After we have already shown a selection of their works in a group exhibition curated by Ludwig Seifarth 2009, we now present the first solo exhibition of the artists Rapedius/Rindfleisch in our gallery.
If visitors trust their imagination and their ability to associate, they can wander amongst the trees of a dense forest, admire the delicate structure of shelf fungi and look absent-mindedly into the misty vastness of an endless mountain range just like Caspar David Friedrich's "Wanderer above the sea of fog"- and yet it is only an arrangement of paper cups, photocopies and folded paper in a room.
Although Martina Rapedius and Thomas Rindfleisch mostly work with materials of modern industrial society, they discuss a subject, that has a long tradition in the history of art: the landscape, or rather the portrayal of nature.
For the "creation" of their make-believe natural phenomena they use soulless mass products that are only slightly modified, mostly just strung, piled or folded. At the same time the palette is reduced to black and white, in order to put the focus on the materials and their structures.
With a certain scientific curiosity the materials get tested for their potential. Paper is folded and unfolded again… Its lightness is reflected in the sea of fog, its firmness in the tree sponges.
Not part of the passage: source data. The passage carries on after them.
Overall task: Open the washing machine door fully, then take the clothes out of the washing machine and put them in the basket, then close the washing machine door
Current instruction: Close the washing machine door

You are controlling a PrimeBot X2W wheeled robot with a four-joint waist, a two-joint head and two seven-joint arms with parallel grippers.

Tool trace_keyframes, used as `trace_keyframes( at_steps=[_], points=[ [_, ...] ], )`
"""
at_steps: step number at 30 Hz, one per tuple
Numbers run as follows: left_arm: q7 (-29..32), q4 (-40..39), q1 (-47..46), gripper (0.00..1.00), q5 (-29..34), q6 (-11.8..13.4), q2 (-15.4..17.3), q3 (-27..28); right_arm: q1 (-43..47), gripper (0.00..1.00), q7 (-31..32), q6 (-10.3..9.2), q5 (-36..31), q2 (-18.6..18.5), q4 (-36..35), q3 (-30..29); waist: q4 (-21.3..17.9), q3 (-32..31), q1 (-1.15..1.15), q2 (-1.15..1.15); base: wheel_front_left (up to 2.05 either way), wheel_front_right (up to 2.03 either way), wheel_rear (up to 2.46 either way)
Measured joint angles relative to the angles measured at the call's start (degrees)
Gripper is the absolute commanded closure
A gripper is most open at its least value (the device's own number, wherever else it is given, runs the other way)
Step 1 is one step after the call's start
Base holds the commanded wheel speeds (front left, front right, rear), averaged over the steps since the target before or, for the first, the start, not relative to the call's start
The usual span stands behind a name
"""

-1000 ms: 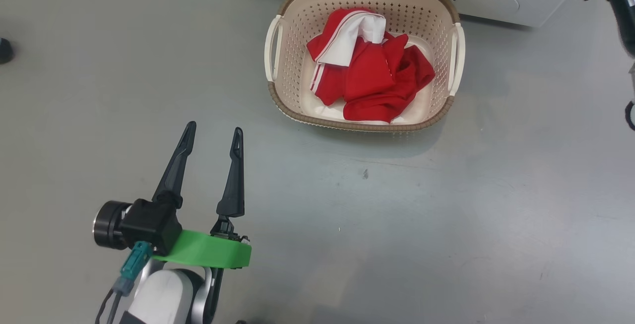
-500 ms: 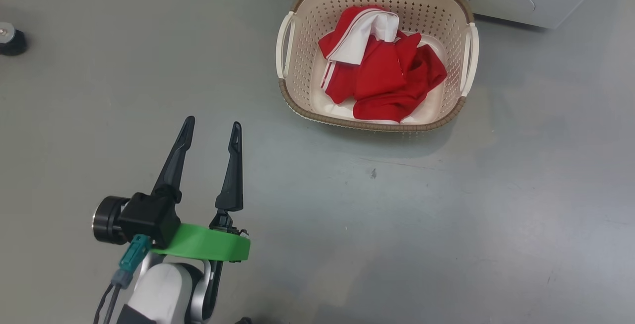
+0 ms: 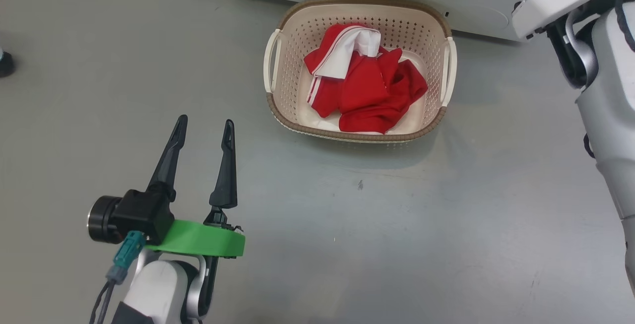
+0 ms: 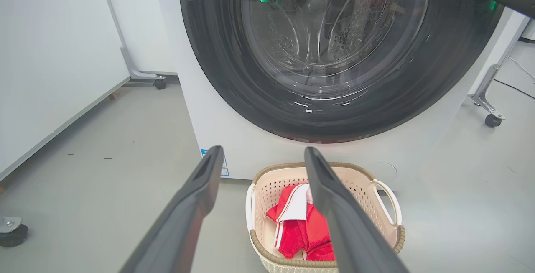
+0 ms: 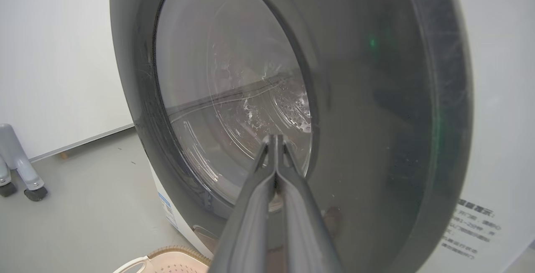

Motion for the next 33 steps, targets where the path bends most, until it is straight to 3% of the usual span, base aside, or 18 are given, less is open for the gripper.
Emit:
trace_keyframes(
  at_steps=[12, 14, 16, 17, 33],
  points=[
    [-0.2, 1.1, 0.1, 0.00, 1.0, 0.0, 0.0, 1.7, 11.2, 1.00, -1.5, -0.01, 3.7, 2.4, 0.1, -1.9, -2.9, -4.4, 0.00, 0.00, 0.00, 0.00, 0.00],
    [-0.2, 1.4, 0.2, 0.00, 1.1, 0.0, 0.0, 1.7, 13.6, 0.69, -1.5, -0.01, 4.1, 3.3, 0.0, -2.3, -3.5, -5.3, 0.00, 0.00, 0.00, 0.00, 0.00],
    [-0.2, 1.8, 0.5, 0.00, 1.1, 0.0, 0.0, 1.9, 15.8, 0.05, -1.5, -0.05, 4.3, 4.2, -0.1, -2.6, -4.1, -6.2, 0.00, 0.00, 0.00, 0.00, 0.00],
    [-0.2, 2.0, 0.7, 0.00, 1.1, 0.0, 0.0, 2.0, 16.8, 0.00, -1.5, -0.08, 4.6, 4.7, -0.1, -2.7, -4.4, -6.7, 0.00, 0.00, 0.00, 0.00, 0.00],
    [-0.2, 4.7, 5.4, 0.00, 1.3, 0.0, 1.6, 1.9, 31.1, 0.00, -1.7, -2.13, 5.7, 9.1, -8.1, -6.4, -10.6, -14.3, 0.00, 0.00, 0.00, 0.00, 0.00]
  ],
)
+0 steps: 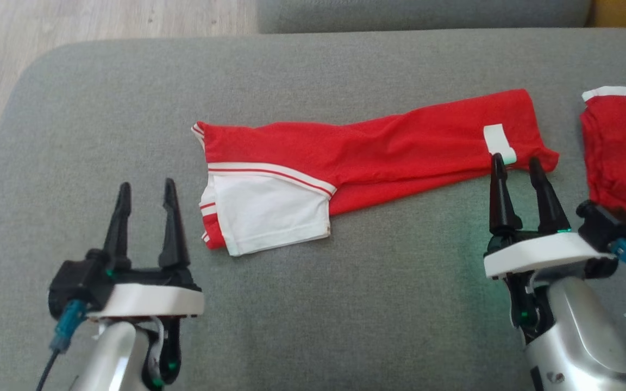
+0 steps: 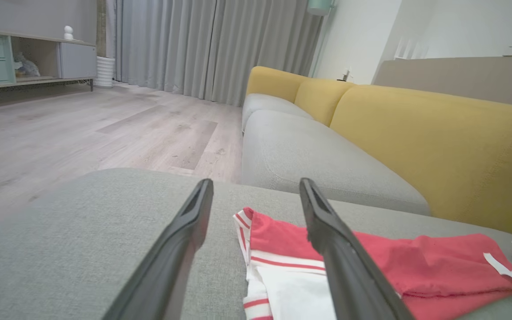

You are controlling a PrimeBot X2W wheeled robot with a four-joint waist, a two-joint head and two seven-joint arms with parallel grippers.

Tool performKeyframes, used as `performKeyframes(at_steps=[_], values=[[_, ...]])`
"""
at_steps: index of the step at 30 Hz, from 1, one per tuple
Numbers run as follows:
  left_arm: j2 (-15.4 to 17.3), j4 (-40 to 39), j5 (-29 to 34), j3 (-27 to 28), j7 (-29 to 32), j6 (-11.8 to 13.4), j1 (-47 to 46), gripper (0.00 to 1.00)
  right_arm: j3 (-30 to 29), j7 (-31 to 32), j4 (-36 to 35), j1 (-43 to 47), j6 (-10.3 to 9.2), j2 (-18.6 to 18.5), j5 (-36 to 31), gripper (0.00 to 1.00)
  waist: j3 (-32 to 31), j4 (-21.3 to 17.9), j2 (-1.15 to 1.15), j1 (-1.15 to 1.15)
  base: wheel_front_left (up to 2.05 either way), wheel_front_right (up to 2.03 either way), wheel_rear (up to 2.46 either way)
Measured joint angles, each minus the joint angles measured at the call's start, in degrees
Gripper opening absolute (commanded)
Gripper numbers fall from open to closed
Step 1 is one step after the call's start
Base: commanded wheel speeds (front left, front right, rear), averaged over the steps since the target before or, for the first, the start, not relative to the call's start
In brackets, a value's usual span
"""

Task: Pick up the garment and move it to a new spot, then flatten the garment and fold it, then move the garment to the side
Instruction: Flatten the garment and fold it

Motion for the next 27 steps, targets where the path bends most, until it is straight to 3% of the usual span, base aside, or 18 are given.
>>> performKeyframes(at_steps=[6, 12, 22, 27], values=[[-2.1, 1.1, 2.9, 1.8, 0.0, -2.9, -0.3, 1.0, -1.7, 0.3, -1.0, -1.3, 0.0, 0.3, -1.8, 1.0, 2.0, 0.4, 0.0, 0.0, 0.0, 0.0, 0.0], [-4.2, 2.7, 3.7, 2.0, 0.0, -5.9, -3.5, 1.0, -10.3, 5.4, 2.0, -7.2, 0.0, 0.5, -8.3, 1.0, 5.3, 1.5, 0.0, 0.01, 0.0, 0.0, 0.0], [-6.3, 4.9, 5.8, 2.2, 0.0, -8.4, -7.0, 1.0, -28.3, 9.7, 17.1, -18.1, 0.0, 0.5, -21.6, 1.0, 10.1, 4.3, 0.0, 0.02, 0.0, 0.0, 0.0], [-6.6, 5.7, 6.5, 3.7, 0.0, -9.3, -7.2, 1.0, -32.3, 9.3, 23.1, -20.3, 0.0, 0.4, -25.8, 1.0, 10.9, 5.3, 0.0, 0.0, 0.0, 0.0, 0.0]])
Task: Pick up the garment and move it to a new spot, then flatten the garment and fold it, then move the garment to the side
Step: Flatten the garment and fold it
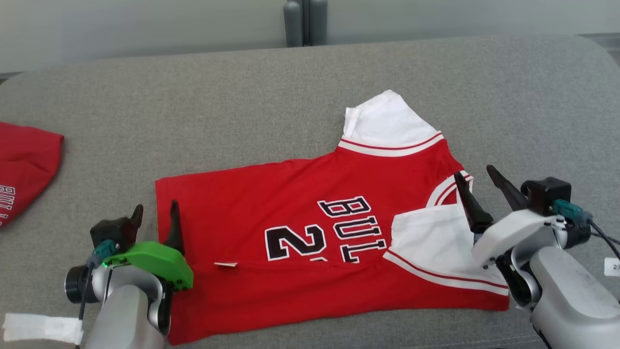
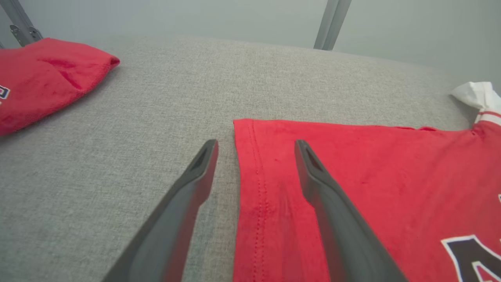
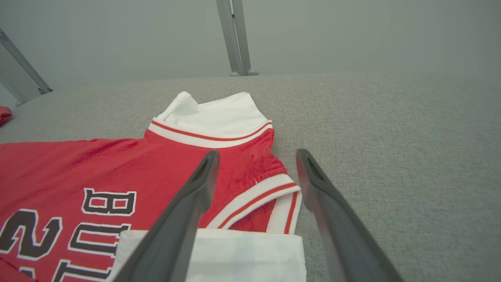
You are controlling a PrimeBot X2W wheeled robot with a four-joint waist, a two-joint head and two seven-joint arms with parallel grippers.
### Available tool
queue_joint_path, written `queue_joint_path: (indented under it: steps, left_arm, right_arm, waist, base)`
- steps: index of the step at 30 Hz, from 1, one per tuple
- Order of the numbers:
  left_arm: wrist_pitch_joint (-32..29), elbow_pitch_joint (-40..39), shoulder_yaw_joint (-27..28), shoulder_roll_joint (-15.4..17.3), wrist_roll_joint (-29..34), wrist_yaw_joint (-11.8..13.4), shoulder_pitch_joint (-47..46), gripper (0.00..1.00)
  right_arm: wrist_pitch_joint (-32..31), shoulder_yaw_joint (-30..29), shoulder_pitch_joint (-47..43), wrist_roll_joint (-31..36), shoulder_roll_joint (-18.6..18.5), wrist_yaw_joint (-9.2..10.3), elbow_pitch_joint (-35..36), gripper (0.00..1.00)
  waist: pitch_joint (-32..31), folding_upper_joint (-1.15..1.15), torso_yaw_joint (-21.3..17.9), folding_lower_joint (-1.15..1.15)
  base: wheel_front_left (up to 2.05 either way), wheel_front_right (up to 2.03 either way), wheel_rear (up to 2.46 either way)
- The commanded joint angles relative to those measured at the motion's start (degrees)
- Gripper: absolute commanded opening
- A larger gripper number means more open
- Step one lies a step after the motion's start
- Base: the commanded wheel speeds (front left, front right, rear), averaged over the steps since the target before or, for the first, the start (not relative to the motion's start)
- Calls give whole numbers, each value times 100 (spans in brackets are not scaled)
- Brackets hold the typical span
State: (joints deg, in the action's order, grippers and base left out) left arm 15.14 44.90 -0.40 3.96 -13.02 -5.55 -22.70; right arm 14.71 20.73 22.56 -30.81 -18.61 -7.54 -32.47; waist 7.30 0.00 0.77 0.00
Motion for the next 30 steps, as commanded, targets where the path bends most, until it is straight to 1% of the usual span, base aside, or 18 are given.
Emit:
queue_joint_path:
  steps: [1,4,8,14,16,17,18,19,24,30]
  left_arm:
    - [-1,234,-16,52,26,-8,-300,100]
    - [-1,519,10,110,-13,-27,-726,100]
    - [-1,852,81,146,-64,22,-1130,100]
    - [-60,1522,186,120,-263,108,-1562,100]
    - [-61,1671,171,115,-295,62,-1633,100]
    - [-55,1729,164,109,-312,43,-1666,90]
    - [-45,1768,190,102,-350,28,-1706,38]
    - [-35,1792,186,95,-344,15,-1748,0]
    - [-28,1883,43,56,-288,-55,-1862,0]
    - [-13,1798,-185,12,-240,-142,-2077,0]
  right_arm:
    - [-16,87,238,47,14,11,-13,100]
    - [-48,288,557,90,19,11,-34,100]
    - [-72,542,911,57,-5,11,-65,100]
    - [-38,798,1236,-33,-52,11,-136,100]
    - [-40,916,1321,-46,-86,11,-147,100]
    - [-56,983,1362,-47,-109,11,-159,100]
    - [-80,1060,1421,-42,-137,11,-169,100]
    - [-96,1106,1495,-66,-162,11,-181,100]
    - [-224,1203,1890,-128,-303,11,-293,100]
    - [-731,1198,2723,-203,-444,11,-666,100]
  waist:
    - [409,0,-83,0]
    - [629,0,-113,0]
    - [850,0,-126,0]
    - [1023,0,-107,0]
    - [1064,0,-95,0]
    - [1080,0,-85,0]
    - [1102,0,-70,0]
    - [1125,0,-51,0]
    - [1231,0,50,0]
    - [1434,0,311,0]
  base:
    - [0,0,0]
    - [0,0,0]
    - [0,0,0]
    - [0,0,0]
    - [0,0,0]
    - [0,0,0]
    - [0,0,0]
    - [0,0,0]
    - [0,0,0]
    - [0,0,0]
Or is there a slightly romantic longing for a harmony between nature and civilisation concealed in all of this? As the naturally grown is replaced by accumulated standardized industrial products, there also seems to be a certain melancholy and critique of civilization in their work. However, at the same time the materials get poeticized while playfully using them in a structural analogy to natural objects.
Rapedius/Rindfleisch's way of working with paper seems like a reduced form of traditional Japanese origami, filtered through the development of 20th century western art movements like minimalism and constructivism. All of the works are easy to move and can be adjusted to other locations and spaces. Many of the objects can be folded again and are therefore mobile, light, almost elusive.
The process of development from the first ideas, the choice of material to the string of single elements and their processing, up to the arrangement and their confrontation is crucial for the comprehension of the artists' work.
The formal sequences of the raw material correspond to contextual associative chains. These associations can be based on formal or contextual aspects, they can be very obvious or very surprising. Rapedius/Rindfleisch's works seem to develop like nature evolves in adjustment, selection and mutation. The world is newly constructed through recombination and selection and in this way - speaking with Roland Barthes' definition of simulacrum - becomes visible.
Rapedius/Rindfleisch invite the beholder to explore their minimalistic natural space in the gallery.